[показать] "Seriously?" was the first thought that came to my mind after the credits of "Up in the Air" started to roll. I've spent almost two hours waiting for this snooze fest to take a sharp turn and magically become worthy of all the buzz it has generated, but this has never happened.
"Up in the Air" received 6 Golden Globe nominations: best picture, best director, best actor, and best supporting actress for both Vera Farmiga and Anna Kendrick. I say that the critics were either blind or drunk. Vera Farmiga is the only part of this movie that makes it more or less bearable. The rest of the film is lackluster, to say the least. The script is unimaginative and lacks in dynamics; the camera work is bad; Anna Kendrick is just ok; George Clooney...well he is just George Clooney.
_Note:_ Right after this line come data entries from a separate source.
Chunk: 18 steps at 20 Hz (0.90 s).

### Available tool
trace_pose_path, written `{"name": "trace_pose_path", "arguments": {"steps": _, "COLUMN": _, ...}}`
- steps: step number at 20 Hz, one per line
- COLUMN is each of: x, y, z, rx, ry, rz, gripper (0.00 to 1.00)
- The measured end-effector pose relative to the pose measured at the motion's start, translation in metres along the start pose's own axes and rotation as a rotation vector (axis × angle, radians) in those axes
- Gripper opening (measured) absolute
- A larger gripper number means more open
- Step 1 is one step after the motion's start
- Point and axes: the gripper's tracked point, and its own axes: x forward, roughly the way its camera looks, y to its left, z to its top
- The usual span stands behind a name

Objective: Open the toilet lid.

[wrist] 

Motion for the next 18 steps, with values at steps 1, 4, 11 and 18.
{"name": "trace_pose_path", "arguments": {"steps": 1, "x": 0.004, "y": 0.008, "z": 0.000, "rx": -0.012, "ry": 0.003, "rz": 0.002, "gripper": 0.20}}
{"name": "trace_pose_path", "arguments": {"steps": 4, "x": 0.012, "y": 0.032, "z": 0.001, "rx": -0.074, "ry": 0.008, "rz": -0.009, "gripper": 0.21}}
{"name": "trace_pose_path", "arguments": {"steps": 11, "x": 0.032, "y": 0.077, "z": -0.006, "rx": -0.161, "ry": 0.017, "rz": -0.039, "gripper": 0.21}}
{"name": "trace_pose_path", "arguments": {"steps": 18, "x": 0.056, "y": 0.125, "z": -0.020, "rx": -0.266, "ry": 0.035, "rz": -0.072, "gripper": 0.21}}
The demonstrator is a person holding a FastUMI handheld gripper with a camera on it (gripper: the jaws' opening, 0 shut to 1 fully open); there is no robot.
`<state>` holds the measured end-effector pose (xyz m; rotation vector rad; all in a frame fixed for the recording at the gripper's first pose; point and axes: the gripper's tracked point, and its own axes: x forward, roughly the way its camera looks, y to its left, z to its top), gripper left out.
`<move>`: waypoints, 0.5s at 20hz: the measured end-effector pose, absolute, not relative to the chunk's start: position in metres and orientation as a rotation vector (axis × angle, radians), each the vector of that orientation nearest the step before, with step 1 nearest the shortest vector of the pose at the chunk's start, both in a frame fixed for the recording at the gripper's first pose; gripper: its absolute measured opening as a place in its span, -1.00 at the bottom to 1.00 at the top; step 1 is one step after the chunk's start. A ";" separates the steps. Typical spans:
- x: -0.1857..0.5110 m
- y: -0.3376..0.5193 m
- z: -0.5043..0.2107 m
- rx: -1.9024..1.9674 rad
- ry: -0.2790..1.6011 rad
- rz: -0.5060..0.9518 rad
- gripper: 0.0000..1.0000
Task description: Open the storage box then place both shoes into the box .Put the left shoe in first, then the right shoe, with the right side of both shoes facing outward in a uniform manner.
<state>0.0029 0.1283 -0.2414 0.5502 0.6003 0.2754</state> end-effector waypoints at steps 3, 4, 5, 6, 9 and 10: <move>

For two hours, the audience is subjected to watching a guy who spends more than 200 days per year traveling all over the country and firing people. He sincerely believes that everything that most of other people value in life is an unnecessary baggage that weights them down. Another two characters are overeager recent college graduate, who is supposed, I guess, to charm both the audience and the main character with her lack of real world experience, and a woman that Clooney's personage meets in the airport and whose purpose is to help him discover what really matters.
The action in the movie is pretty much limited to scenes of firing a bunch of random people and to for the most part boring dialogs between the main characters. Clooney is undoubtedly nice to look at, but if anyone is able to find 5 distinctions between this personage and, let's say, his character in the whole array of "Ocean's Twelve" movies or any other of his movies for any of that matter, I'll be very surprised. The premise of the film is highly unrealistic; the storyline is predictable and full of clichés. The message? - family is important; being alone stinks. Wow, that is quite a revelation!